Most of the sneakerwear, like the Atari design pictured above, can’t be turned into physical products (at least not yet). And that’s fine. The next generation of consumers are digital natives who grew up with gaming and are just as concerned with their virtual persona as they are with their outfits in the physical world.

Portable virtual assets in the metaverse

On Tuesday, avatar platform Ready Player Me announced it was partnering with “digital fashion house and metaverse fashion leader” RTFKT to bring bespoke digital collectible customization accessories to the metaverse. The platform will be offering items worth $100,000 to all Ready Player Me users for a limited period, free of charge.

Here’s why that’s important: portability.

The new custom avatar creation hub recently launched by Ready Player Me allows users to travel between video games, virtual reality experiences and other apps using a single virtual identity. The hub, available to all, and connects users to more than 300 apps and games currently integrated with the platform. Hot customization assets based on the RTFKT’s most sought-after items include the Meta Jacket, Cyber Sneakers, and Fewo Shoes.

As the brands’ joint announcement noted:

Ready Player Me’s latest partnership with RTFKT will enable the brand’s digital assets to become usable in the metaverse. Until now, these could be shown off by users who own them, but will now feature full utility, and will be able to travel with users’ avatars across hundreds of virtual worlds. With the arrival of portable avatars comes portable virtual assets, which are key to the success of bringing the metaverse to life. Ready Player Me’s network enables cross-game digital assets and economies to exist, which has not been possible until today.

A Photoshopped photo of Elon Musk wearing RTFKT sneakers at the Met Gala made the rounds on the Internet from overexcited fans.

With NFT marketplaces just getting going and virtual worlds and metaverses still relatively nascent, this pairing portends huge things ahead for startups that can help facilitate transactions between creators and collectors of digital assets, given the growing appetite for using digital assets in our digital lives.

The Germany-based English streetwear blog Highsnobiety, of all places, offered this spot-on analysis:

The potential for sneakers in the NFT market is massive.

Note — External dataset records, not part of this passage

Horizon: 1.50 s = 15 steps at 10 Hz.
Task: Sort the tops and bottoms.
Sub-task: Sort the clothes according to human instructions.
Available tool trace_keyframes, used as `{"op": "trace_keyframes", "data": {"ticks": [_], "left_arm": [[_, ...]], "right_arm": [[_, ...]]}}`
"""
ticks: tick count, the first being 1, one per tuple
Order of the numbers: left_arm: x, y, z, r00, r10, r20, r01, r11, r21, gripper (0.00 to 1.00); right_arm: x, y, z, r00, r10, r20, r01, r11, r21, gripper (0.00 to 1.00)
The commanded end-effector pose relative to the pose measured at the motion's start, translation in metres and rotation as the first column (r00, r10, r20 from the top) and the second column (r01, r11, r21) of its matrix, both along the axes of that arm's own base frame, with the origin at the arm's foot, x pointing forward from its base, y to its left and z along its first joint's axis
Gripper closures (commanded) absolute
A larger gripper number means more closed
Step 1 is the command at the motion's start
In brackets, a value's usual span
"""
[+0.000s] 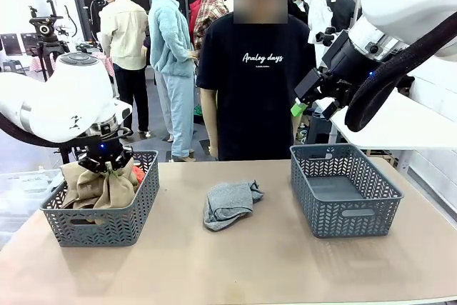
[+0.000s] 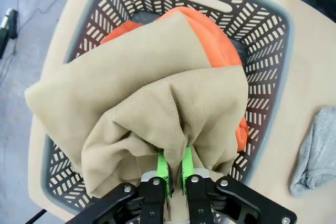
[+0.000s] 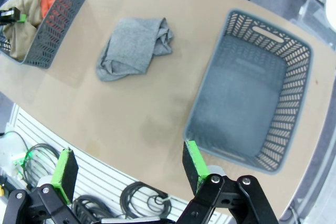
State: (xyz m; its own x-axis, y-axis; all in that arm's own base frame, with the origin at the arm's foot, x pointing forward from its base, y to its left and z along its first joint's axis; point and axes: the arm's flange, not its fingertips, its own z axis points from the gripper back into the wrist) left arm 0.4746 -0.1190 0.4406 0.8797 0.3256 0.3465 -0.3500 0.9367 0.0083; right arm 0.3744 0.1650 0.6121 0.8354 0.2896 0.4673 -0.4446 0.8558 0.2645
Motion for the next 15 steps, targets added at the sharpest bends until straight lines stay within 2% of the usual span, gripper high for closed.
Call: {"op": "trace_keyframes", "data": {"ticks": [1,3,5,6,11,13,15], "left_arm": [[-0.008,0.002,0.009,1.0,-0.001,-0.026,0.001,1.0,-0.007,0.84],[-0.012,-0.002,0.016,0.999,0.002,-0.038,-0.001,1.0,0.023,0.45],[-0.016,-0.01,0.033,0.999,-0.044,-0.015,0.045,0.998,0.037,0.05],[-0.018,-0.016,0.044,0.998,-0.064,0.007,0.063,0.997,0.052,0.0],[-0.02,-0.033,0.07,0.992,-0.126,0.026,0.123,0.988,0.097,0.0],[-0.021,-0.034,0.072,0.99,-0.137,0.009,0.136,0.987,0.089,0.0],[-0.023,-0.034,0.067,0.994,-0.108,0.035,0.105,0.991,0.077,0.0]], "right_arm": [[0.002,0.0,0.001,1.0,0.004,0.003,-0.004,1.0,-0.007,0.0],[0.002,0.0,0.001,1.0,0.004,0.003,-0.004,1.0,-0.007,0.0],[0.002,0.0,0.001,1.0,0.004,0.003,-0.004,1.0,-0.007,0.0],[0.002,0.0,0.001,1.0,0.004,0.003,-0.004,1.0,-0.007,0.0],[0.002,0.0,0.001,1.0,0.004,0.003,-0.004,1.0,-0.007,0.0],[0.002,0.0,0.001,1.0,0.004,0.003,-0.004,1.0,-0.007,0.0],[0.002,0.0,0.001,1.0,0.004,0.003,-0.004,1.0,-0.007,0.0]]}}
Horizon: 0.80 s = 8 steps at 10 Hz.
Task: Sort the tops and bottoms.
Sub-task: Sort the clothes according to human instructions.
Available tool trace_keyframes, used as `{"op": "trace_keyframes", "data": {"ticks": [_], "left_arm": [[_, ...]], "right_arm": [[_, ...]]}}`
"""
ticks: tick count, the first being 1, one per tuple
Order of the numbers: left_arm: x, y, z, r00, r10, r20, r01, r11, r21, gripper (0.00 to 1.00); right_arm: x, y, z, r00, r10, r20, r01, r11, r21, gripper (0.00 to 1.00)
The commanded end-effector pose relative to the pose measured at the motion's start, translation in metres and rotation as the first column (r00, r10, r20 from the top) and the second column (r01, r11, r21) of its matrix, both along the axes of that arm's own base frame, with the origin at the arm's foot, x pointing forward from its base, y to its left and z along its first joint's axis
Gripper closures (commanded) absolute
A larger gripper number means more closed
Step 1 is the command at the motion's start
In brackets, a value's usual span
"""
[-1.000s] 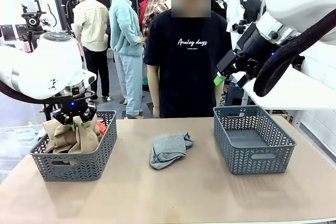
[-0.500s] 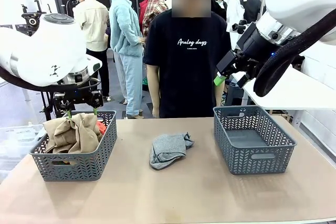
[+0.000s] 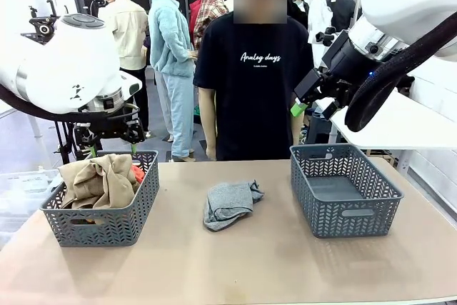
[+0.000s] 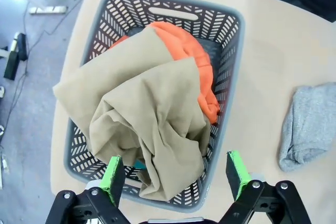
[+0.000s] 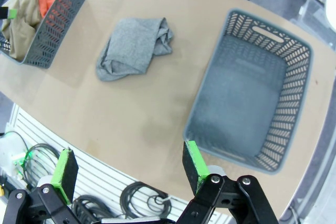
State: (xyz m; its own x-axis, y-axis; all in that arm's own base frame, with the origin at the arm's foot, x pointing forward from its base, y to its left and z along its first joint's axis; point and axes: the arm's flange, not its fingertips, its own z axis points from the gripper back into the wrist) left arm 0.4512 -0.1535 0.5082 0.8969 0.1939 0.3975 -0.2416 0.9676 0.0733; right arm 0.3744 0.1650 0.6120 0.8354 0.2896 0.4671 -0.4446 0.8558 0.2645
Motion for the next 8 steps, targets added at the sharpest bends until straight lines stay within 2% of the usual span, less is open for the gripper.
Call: {"op": "trace_keyframes", "data": {"ticks": [1,8], "left_arm": [[0.0001,0.0009,-0.001,1.0,0.008,0.005,-0.008,1.0,-0.005,0.0],[0.0001,0.0009,-0.001,1.0,0.008,0.005,-0.008,1.0,-0.005,0.0]], "right_arm": [[0.002,0.0002,0.001,1.0,0.004,0.003,-0.004,1.0,-0.007,0.0],[0.002,0.0002,0.001,1.0,0.004,0.003,-0.004,1.0,-0.007,0.0]]}}
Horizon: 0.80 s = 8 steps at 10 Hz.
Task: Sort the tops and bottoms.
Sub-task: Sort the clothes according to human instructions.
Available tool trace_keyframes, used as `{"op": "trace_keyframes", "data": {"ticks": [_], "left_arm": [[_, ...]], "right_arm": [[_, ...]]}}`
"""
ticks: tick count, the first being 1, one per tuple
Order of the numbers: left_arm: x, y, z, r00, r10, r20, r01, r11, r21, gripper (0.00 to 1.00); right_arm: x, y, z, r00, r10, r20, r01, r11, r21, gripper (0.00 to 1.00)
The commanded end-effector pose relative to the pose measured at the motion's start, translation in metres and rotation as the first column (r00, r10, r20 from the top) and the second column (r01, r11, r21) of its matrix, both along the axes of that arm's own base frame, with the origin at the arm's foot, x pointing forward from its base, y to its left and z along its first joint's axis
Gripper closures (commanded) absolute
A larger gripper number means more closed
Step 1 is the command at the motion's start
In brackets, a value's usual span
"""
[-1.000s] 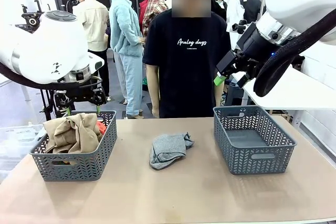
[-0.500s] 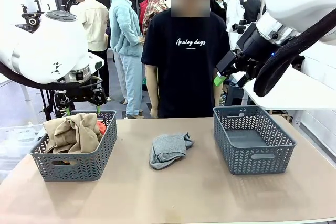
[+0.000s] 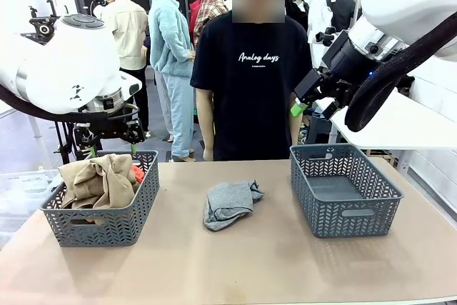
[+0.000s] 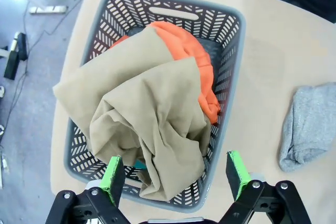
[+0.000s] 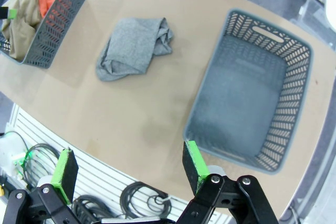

In one sense, sneakers are a perfect analog for how NFTs function, as both sneakers and NFTs derive their value from exclusivity and a largely invented idea of value. Although NFTs are not fungible, users are still able to interact with the sneakers in a few ways, like trying them on in apps or wearing them around in games such as Decentraland and The Sandbox. With further adoption of AR and VR technology, crypto fashion, and sneakers, in particular, will become a popular way for the masses to interact with NFTs. Aside from just sneakers, RTFKT has also auctioned off charms and jackets, all of which are also wearable in the digital realm.

The digital sneaker space has been building up for some time. In 2019, Nike patented the tokenization of real-life shoe purchases, a token they called Cryptokicks, while last year saw the launch of Aglet, an app that lets users buy digital shoes that wear out over time as if you were really wearing them. Putting NFTs and crypto aside, new trading platforms like Rally and Otis have given sneaker investors another way to spend their money on shoes, exclusively digitally, by offering shares in sneakers, as if the sneaker were a company. 

Pagotto once described his company as “a fashion company born from gaming,” and that’s likely to be a path that other NFT ventures can explore in other verticals. His co-founder Steven Vasilev told Fashion United, “In the future, we will see NFTs as keys or passports for experiences, games or virtual events.”

Upon announcing its lead funding for RTFKT’s round, Jonathan Lai, partner at Andreessen Horowitz, tweeted on May 4: “RTFKT aspires to build the first digital-first fashion label. As we spend more time in virtual worlds, we will care just as much about our digital sneakers / handbags as we do our physical ones.”

With the infusion of capital, RTFKT Studios plans to scale its team of three by hiring creators and artists, build an NFT marketplace and hire programmers to build a new virtual world.